# [WORK TO BE COMPLETED]
In the entries below, find each line bearing the string "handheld" and copy it.

# [AVAILABLE DATA]

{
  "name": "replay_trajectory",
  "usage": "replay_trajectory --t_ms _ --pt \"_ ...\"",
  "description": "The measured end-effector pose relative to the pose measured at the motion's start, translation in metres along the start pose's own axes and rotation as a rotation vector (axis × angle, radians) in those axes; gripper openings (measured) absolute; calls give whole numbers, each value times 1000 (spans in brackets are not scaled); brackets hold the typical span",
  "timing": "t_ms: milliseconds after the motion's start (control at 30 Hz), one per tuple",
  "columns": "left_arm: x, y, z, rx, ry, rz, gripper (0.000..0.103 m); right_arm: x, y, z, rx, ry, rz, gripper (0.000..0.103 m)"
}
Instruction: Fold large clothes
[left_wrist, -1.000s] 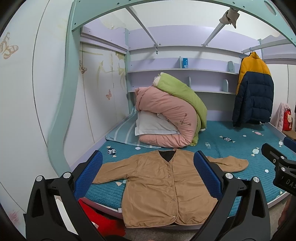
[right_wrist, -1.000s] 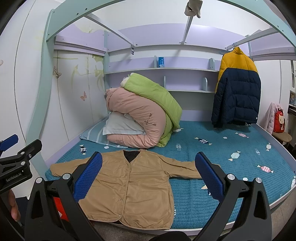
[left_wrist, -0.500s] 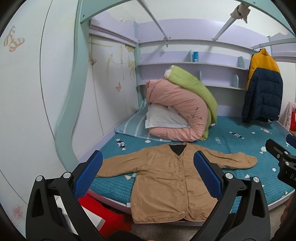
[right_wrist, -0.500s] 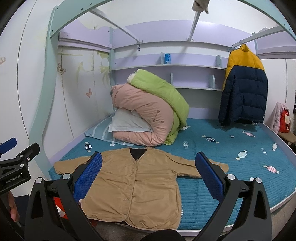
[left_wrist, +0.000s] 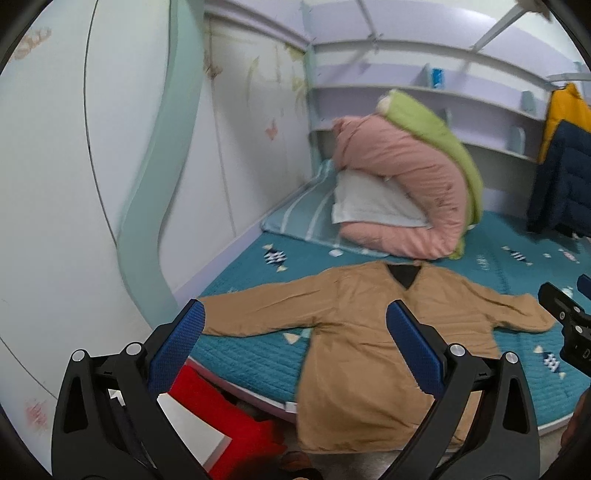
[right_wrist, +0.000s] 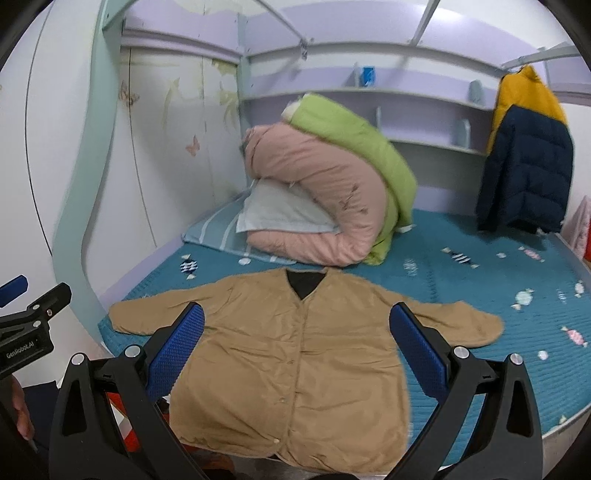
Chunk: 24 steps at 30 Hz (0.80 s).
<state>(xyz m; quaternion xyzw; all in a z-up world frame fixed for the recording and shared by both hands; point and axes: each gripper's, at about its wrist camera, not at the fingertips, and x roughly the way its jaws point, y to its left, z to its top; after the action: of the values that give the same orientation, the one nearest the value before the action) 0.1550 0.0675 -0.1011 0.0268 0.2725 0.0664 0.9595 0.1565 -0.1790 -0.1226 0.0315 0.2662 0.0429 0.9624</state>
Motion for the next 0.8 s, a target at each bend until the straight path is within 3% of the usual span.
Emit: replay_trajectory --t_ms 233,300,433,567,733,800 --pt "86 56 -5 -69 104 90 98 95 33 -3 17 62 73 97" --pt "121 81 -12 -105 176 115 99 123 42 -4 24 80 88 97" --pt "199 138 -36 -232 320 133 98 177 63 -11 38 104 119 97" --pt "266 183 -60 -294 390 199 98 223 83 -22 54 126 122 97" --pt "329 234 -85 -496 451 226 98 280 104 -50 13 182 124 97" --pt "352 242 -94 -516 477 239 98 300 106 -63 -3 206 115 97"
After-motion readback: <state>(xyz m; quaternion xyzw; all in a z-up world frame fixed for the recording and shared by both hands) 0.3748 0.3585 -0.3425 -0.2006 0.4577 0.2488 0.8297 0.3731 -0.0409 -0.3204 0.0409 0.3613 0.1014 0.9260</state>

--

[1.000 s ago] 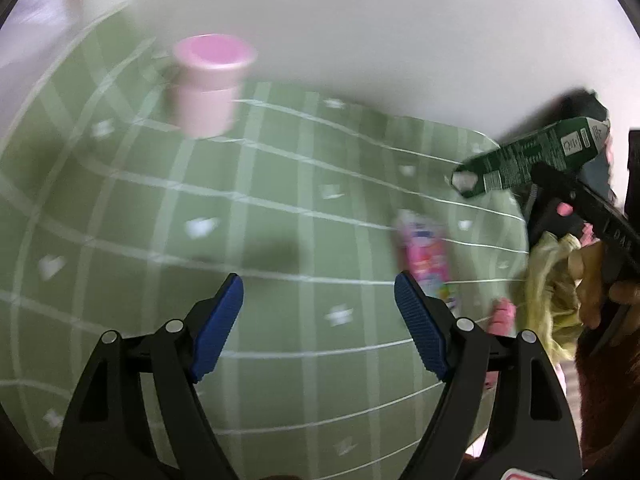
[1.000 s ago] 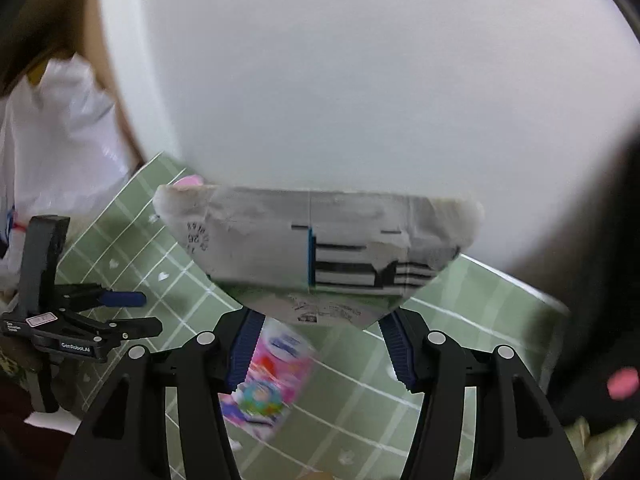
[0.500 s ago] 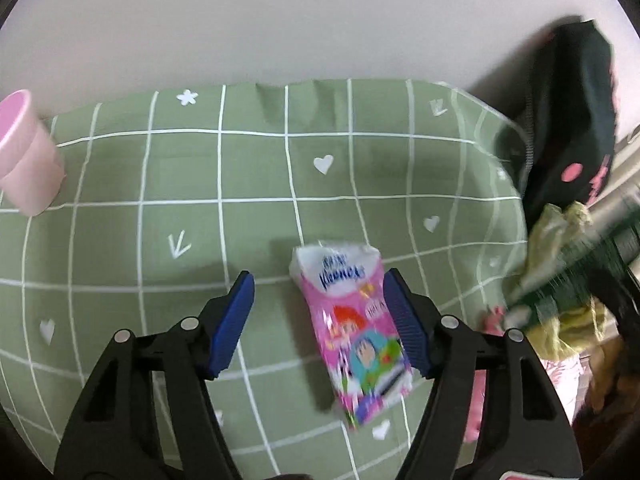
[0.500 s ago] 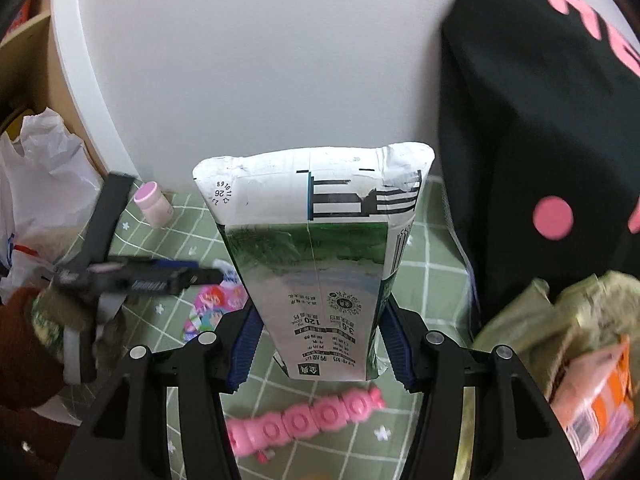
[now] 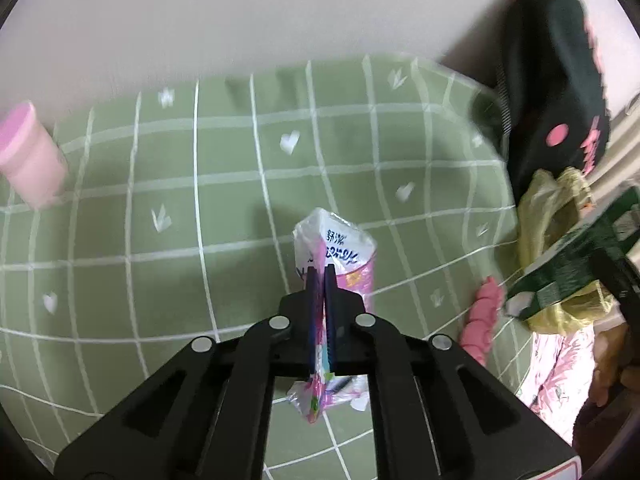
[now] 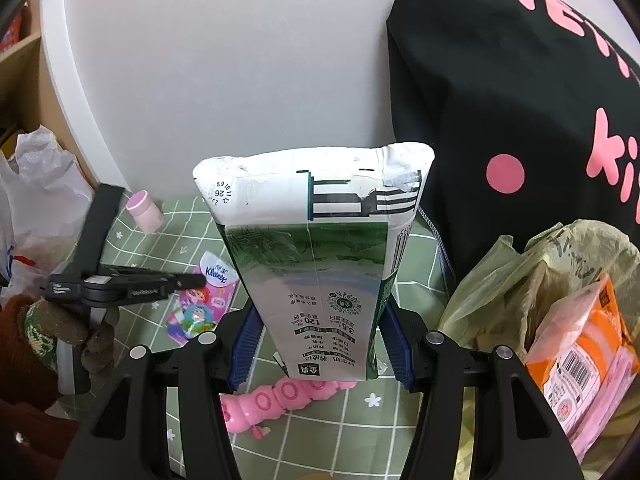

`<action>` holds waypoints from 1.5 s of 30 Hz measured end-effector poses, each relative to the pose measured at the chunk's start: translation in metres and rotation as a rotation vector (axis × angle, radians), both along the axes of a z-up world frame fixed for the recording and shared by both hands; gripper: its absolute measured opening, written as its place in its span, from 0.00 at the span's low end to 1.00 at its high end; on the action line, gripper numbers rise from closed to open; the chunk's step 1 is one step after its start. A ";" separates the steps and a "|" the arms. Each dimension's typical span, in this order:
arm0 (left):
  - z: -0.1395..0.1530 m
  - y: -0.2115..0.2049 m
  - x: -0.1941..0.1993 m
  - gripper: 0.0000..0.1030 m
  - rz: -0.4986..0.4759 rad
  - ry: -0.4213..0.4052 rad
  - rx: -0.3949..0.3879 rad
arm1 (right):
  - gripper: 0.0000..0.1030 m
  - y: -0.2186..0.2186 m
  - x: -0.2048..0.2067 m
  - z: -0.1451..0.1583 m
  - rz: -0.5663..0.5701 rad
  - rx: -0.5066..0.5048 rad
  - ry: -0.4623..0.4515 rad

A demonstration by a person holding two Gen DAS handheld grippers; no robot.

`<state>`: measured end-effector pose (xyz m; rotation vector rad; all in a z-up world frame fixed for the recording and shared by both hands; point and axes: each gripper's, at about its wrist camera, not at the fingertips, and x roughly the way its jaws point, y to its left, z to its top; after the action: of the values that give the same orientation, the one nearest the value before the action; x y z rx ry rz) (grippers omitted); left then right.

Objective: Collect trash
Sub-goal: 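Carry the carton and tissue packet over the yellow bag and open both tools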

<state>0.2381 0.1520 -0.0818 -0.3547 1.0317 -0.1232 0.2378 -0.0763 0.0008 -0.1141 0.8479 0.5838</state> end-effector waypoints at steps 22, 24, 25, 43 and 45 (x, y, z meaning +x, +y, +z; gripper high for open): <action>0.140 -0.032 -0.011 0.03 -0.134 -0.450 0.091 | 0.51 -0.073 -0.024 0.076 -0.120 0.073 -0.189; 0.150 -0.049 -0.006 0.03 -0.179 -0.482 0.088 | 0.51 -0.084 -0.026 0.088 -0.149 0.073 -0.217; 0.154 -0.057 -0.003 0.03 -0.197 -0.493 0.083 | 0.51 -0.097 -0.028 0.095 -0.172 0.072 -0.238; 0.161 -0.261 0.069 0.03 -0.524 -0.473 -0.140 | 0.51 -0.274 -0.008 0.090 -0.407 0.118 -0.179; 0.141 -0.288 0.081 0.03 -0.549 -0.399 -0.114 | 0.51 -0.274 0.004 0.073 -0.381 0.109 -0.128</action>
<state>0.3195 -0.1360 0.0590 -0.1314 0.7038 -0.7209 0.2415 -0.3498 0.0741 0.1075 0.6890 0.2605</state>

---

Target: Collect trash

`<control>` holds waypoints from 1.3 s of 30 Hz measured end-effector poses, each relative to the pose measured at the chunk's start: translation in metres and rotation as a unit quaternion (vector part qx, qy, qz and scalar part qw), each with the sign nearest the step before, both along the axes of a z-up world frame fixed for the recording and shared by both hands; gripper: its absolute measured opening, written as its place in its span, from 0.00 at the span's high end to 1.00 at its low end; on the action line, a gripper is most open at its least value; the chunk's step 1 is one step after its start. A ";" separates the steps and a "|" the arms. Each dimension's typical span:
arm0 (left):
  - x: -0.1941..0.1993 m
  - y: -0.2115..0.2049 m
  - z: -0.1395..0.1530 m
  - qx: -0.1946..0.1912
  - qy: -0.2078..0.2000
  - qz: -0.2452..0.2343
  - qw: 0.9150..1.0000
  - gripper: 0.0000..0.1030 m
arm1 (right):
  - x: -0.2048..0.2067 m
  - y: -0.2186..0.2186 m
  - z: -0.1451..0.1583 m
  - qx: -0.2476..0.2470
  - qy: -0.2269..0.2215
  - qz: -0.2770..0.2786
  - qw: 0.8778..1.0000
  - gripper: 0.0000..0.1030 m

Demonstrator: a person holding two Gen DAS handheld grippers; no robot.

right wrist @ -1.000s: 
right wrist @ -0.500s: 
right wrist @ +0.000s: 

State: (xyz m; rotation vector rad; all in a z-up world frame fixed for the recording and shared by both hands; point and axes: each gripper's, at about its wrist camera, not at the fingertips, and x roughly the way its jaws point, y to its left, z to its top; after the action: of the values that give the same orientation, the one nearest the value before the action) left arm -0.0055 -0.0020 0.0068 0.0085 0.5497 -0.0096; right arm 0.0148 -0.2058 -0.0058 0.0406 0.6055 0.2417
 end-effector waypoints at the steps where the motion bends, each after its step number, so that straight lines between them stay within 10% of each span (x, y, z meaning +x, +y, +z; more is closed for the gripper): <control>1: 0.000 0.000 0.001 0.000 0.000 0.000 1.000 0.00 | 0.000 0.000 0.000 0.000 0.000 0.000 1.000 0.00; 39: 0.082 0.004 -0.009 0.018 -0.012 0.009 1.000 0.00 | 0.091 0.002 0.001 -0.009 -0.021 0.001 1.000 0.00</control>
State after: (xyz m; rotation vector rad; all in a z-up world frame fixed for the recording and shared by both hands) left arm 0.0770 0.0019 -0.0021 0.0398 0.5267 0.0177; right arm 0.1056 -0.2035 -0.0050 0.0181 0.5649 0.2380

# [RESULT FOR THIS TASK]
A demonstration by a person holding two Gen DAS handheld grippers; no robot.
Demonstrator: a person holding two Gen DAS handheld grippers; no robot.

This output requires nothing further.